_Problem details_. Retype each record shown below, leaving every character as it is.
········
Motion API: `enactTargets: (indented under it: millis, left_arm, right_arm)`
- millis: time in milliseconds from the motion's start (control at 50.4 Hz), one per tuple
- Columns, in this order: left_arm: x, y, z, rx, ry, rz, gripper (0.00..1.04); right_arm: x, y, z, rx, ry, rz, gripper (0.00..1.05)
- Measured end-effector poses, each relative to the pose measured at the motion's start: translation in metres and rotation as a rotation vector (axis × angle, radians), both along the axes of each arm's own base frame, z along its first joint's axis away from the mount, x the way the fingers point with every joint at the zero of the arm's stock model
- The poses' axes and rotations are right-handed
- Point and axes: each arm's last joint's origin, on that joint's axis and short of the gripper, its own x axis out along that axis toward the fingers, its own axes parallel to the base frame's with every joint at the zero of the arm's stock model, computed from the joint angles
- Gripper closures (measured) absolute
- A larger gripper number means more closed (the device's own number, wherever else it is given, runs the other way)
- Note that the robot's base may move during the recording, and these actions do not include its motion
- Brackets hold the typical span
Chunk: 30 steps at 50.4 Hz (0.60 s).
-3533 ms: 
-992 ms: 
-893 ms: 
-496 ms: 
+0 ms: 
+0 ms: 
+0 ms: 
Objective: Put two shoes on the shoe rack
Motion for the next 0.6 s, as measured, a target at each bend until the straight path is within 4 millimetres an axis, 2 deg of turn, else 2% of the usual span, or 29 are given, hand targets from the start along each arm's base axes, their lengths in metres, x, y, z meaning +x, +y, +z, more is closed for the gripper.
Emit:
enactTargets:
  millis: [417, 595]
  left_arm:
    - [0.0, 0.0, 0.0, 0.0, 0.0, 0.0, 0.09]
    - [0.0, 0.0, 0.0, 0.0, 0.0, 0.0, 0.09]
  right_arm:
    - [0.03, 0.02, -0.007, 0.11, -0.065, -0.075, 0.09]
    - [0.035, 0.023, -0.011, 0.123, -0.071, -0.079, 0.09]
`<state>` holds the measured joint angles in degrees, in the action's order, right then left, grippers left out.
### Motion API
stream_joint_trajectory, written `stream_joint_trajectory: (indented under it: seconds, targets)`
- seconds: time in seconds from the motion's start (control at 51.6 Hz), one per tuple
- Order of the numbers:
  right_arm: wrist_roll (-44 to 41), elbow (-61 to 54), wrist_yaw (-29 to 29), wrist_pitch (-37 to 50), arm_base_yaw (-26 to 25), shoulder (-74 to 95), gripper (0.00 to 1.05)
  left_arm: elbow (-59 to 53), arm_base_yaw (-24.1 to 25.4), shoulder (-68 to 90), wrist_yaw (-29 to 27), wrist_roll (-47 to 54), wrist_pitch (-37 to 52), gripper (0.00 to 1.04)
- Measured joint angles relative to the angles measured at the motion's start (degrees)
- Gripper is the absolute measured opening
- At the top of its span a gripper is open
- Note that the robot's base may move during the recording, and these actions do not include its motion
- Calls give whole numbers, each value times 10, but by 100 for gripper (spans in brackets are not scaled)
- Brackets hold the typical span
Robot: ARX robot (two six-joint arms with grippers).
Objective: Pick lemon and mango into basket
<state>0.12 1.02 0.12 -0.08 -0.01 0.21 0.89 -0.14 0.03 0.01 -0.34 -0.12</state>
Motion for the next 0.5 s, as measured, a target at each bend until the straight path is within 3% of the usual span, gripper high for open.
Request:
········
_Task response_.
Motion API: `enactTargets: (indented under it: millis, left_arm, right_arm)`
- millis: time in milliseconds from the motion's start (control at 50.4 Hz), one per tuple
- Columns, in this order: left_arm: x, y, z, rx, ry, rz, gripper (0.00..1.04); right_arm: x, y, z, rx, ry, rz, gripper (0.00..1.05)
- Measured end-effector poses, each relative to the pose measured at the motion's start: translation in metres and rotation as a rotation vector (axis × angle, radians), both along the axes of each arm's own base frame, z along its first joint's axis away from the mount, x the way the fingers point with every joint at the zero of the arm's stock model
- The poses' axes and rotations are right-handed
- Point and axes: each arm's last joint's origin, on that joint's axis and short of the gripper, its own x axis out along that axis toward the fingers, its own axes parallel to the base frame's with every joint at the zero of the arm's stock model, computed from the joint angles
- Gripper closures (measured) absolute
- A larger gripper number means more closed (the device's own number, wherever else it is given, runs the other way)
- Note that the robot's base may move during the recording, and these actions do not include its motion
- Brackets hold the typical span
Chunk: 30 steps at 50.4 Hz (0.60 s).
-3533 ms: 
-992 ms: 
-893 ms: 
-496 ms: 
+0 ms: 
+0 ms: 
+0 ms: 
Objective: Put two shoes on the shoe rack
Motion for the next 0.6 s, as measured, a target at each bend until the straight path is within 4 millimetres an axis, 2 deg of turn, else 2% of the usual span, or 29 are given, hand targets from the start along each arm's base axes, their lengths in metres, x, y, z meaning +x, +y, +z, more is closed for the gripper.
Emit:
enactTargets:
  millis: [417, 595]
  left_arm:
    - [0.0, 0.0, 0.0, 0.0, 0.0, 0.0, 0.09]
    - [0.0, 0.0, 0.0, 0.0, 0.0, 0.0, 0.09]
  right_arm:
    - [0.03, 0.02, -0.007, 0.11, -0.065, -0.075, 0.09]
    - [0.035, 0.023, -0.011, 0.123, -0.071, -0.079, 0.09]
`<state>` holds the measured joint angles in degrees, in the action's order, right then left, grippers left out.
### Motion API
stream_joint_trajectory, written `stream_joint_trajectory: (indented under it: seconds, targets)`
- seconds: time in seconds from the motion's start (control at 51.6 Hz), one per tuple
- Order of the numbers:
  right_arm: wrist_roll (-44 to 41), elbow (-61 to 54), wrist_yaw (-29 to 29), wrist_pitch (-37 to 50), arm_base_yaw (-26 to 25), shoulder (-74 to 95), gripper (0.00 to 1.05)
  left_arm: elbow (-59 to 53), arm_base_yaw (-24.1 to 25.4), shoulder (-68 to 90), wrist_yaw (-29 to 27), wrist_roll (-47 to 54), wrist_pitch (-37 to 52), gripper (0.00 to 1.04)
- Measured joint angles relative to the angles measured at the motion's start (degrees)
- Gripper is the absolute measured opening
- At the top of its span a gripper is open
- Note that the robot's base may move during the recording, and these actions do not include its motion
- Calls give whole numbers, each value times 10, but by 100 for gripper (spans in brackets are not scaled)
- Brackets hold the typical span
Robot: ARX robot (two six-joint arms with grippers).
Objective: Pick lemon and mango into basket
<state>0.12 1.02 0.12 -0.08 -0.01 0.21 0.89 -0.14 0.03 0.01 -0.34 -0.12</state>
Motion for the next 0.5 s, as measured, a target at each bend until the straight path is within 3% of the usual span, gripper high for open.
Request:

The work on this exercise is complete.